— WHAT IS EXPECTED —
Among the entries below, take the line with "blue-cap blue-label water" and the line with "Spatial annotation of", and output them and every line between them exactly, with nothing else.

— Collected data —
++++++++++++++++++++

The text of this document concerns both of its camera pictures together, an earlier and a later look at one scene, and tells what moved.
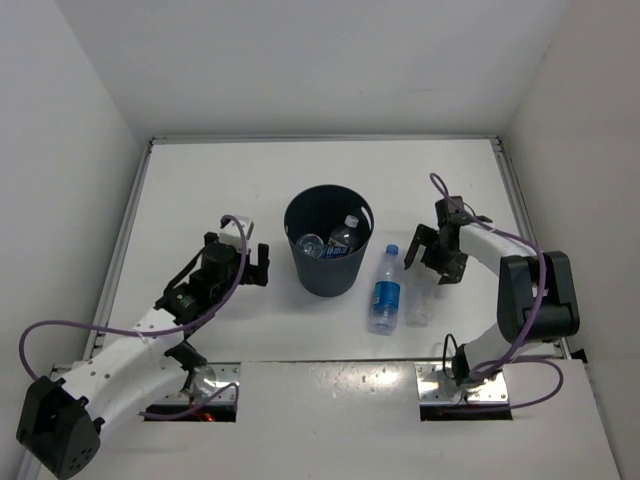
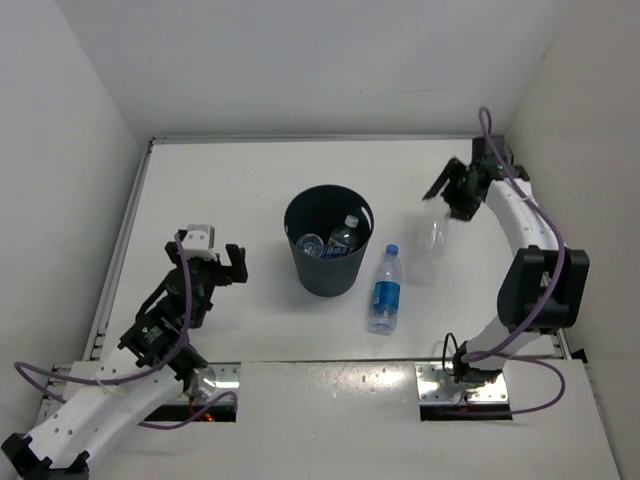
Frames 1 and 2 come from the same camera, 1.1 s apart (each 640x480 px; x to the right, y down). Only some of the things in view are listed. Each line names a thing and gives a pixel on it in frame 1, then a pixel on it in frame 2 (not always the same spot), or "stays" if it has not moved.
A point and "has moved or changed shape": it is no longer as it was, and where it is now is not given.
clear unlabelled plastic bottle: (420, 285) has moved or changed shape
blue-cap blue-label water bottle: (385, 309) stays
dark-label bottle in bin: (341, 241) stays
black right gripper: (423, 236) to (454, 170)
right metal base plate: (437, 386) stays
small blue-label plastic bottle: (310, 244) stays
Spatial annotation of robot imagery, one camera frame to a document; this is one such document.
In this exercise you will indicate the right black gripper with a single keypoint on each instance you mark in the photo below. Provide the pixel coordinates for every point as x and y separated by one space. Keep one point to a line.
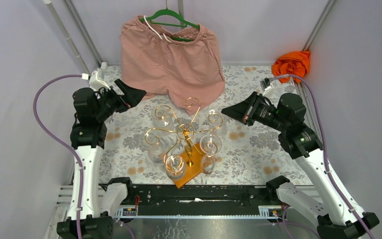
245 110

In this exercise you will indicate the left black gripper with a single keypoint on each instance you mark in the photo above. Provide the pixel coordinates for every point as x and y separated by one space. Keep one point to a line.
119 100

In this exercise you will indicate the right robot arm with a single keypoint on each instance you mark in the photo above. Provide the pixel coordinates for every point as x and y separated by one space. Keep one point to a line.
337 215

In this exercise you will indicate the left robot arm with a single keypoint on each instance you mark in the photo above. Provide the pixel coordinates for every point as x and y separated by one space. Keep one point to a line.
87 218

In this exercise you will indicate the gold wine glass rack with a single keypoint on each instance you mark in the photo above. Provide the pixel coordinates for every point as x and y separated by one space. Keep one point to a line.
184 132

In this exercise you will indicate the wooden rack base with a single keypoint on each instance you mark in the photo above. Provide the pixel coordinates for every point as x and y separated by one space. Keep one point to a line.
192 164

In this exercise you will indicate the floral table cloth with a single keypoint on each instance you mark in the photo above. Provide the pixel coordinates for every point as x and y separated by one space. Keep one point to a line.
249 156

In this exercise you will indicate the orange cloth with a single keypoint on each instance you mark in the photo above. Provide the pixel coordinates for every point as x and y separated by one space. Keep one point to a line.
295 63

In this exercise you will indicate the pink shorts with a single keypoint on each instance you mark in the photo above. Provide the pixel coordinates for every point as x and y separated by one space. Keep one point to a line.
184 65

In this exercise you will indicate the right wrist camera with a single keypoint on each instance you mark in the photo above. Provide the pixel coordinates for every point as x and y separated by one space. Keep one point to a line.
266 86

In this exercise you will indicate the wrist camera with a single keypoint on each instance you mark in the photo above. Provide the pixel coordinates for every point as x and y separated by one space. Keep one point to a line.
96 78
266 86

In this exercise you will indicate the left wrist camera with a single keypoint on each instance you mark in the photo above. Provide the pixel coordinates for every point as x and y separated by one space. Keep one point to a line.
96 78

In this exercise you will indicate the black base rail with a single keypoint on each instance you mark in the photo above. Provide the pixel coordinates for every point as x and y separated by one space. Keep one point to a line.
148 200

++++++++++++++++++++

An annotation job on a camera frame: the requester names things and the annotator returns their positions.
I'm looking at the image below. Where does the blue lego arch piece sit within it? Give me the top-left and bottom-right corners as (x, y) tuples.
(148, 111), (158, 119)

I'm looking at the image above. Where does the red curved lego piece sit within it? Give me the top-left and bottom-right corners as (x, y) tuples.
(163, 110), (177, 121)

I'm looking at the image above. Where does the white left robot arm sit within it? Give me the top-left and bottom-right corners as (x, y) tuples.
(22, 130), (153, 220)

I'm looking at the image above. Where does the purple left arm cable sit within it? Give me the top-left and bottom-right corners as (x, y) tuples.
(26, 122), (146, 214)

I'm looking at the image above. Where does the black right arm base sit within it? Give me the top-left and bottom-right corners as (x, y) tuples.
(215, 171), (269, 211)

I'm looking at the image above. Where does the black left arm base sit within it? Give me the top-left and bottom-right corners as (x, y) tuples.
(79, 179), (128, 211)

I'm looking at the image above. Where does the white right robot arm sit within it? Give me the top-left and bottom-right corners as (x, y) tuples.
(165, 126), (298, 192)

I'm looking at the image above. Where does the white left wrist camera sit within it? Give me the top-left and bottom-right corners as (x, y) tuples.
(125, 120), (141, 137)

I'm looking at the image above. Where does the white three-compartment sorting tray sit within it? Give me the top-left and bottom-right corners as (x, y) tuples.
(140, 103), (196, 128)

++++++++++++++++++++

— WRITTEN ANSWER —
blue-cap blue-label water bottle: (385, 309) stays
dark-label bottle in bin: (341, 241) stays
black right gripper: (423, 236) to (454, 170)
right metal base plate: (437, 386) stays
small blue-label plastic bottle: (310, 244) stays
Spatial annotation of robot imagery, one camera frame to a document; this is one such document.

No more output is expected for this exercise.